■ Work instructions:
Your response should be the complete data, transcribed exactly.

○ ○ ○

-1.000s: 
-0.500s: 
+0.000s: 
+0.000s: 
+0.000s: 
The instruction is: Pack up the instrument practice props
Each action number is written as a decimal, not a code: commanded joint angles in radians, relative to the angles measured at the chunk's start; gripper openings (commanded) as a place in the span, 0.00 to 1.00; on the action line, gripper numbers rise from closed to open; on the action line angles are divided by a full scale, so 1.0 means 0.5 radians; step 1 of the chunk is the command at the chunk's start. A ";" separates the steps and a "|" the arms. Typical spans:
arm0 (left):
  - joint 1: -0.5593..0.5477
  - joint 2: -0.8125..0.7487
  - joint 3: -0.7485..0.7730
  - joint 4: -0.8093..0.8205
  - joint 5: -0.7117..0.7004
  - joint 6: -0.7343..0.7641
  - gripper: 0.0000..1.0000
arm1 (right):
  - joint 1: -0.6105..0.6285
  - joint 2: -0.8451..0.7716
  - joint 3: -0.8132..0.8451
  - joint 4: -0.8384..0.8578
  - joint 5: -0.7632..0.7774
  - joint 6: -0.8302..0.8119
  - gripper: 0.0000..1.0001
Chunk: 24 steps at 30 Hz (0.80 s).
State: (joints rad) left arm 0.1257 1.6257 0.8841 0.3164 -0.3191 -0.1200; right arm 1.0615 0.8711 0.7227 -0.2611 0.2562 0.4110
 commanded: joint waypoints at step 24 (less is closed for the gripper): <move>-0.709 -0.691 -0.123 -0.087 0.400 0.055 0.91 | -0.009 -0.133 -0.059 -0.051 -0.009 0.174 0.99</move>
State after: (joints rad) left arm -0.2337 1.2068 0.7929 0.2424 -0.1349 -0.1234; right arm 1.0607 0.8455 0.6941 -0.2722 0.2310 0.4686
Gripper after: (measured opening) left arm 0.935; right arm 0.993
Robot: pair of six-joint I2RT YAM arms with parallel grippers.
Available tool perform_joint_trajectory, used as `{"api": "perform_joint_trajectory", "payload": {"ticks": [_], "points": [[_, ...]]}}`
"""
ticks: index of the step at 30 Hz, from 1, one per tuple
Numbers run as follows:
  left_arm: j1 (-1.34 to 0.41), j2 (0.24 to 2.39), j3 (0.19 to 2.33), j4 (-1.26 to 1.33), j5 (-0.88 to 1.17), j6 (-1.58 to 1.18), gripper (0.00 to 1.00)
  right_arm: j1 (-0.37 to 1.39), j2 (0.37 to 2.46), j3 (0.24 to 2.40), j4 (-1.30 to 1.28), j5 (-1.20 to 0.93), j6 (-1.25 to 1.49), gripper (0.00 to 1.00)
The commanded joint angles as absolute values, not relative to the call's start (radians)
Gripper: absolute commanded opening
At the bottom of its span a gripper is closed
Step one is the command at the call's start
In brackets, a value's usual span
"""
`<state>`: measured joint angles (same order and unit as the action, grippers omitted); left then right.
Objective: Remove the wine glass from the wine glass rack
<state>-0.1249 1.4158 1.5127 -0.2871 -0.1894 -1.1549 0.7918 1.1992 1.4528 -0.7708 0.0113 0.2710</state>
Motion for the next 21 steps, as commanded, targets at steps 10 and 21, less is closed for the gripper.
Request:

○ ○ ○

■ Finished task:
-1.000s: 
-0.500s: 
+0.000s: 
+0.000s: 
+0.000s: 
The instruction is: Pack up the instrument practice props
Each action number is written as a decimal, not a code: commanded joint angles in radians, relative to the angles measured at the chunk's start; gripper openings (commanded) as a place in the span, 0.00 to 1.00; on the action line, gripper numbers rise from closed to open; on the action line angles are divided by a full scale, so 1.0 means 0.5 radians; step 1 of the chunk is the command at the chunk's start. A ";" separates the steps and a "|" the arms. Typical spans:
arm0 (left):
  - joint 1: -0.5593..0.5477
  - joint 2: -0.8125..0.7487
  - joint 3: -0.7485..0.7730
  - joint 4: -0.8093..0.8205
  - joint 5: -0.7117..0.7004
  - joint 6: -0.7343..0.7641
  - gripper: 0.0000..1.0000
arm1 (right):
  - joint 1: -0.6105..0.6285
  - joint 2: -0.8451..0.7716
  - joint 3: -0.8132..0.8451
  - joint 4: -0.8384..0.8578
  - joint 5: -0.7632..0.7774
  - joint 6: -0.8302..0.8119
  - gripper: 0.0000..1.0001
Chunk: 24 steps at 30 Hz (0.80 s).
State: (joints rad) left arm 0.1257 1.6257 0.8841 0.3164 -0.3191 -0.1200; right arm 1.0615 0.8711 0.7227 -0.2611 0.2562 0.4110
 commanded: joint waypoints at step 24 (less is closed for the gripper): <move>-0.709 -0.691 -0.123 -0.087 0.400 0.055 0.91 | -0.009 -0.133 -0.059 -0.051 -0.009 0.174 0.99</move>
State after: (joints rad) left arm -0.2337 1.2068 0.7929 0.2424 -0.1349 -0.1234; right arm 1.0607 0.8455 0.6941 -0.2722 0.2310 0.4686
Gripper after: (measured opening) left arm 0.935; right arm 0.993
Robot: pair of six-joint I2RT YAM arms with parallel grippers.
Available tool perform_joint_trajectory, used as `{"api": "perform_joint_trajectory", "payload": {"ticks": [_], "points": [[_, ...]]}}`
"""
ticks: index of the step at 30 Hz, from 1, one per tuple
Numbers run as follows:
  left_arm: j1 (-1.34 to 0.41), j2 (0.24 to 2.39), j3 (0.19 to 2.33), j4 (-1.26 to 1.33), j5 (-0.88 to 1.17), j6 (-1.58 to 1.18), gripper (0.00 to 1.00)
  right_arm: j1 (-0.37 to 1.39), j2 (0.37 to 2.46), j3 (0.24 to 2.40), j4 (-1.30 to 1.28), j5 (-1.20 to 0.93), j6 (-1.25 to 1.49), gripper (0.00 to 1.00)
The commanded joint angles as absolute values, not relative to the call's start (radians)
Gripper: absolute commanded opening
At the bottom of its span a gripper is closed
Step one is the command at the call's start
In brackets, a value's usual span
"""
`<state>`: measured joint angles (same order and unit as the action, grippers omitted); left then right.
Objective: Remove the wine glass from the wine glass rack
<state>-0.1249 1.4158 1.5127 -0.2871 -0.1894 -1.1549 0.7918 1.1992 1.4528 -0.7708 0.0113 0.2710</state>
Motion for the next 21 steps, as commanded, targets at steps 10 and 21, less is closed for the gripper.
Request:

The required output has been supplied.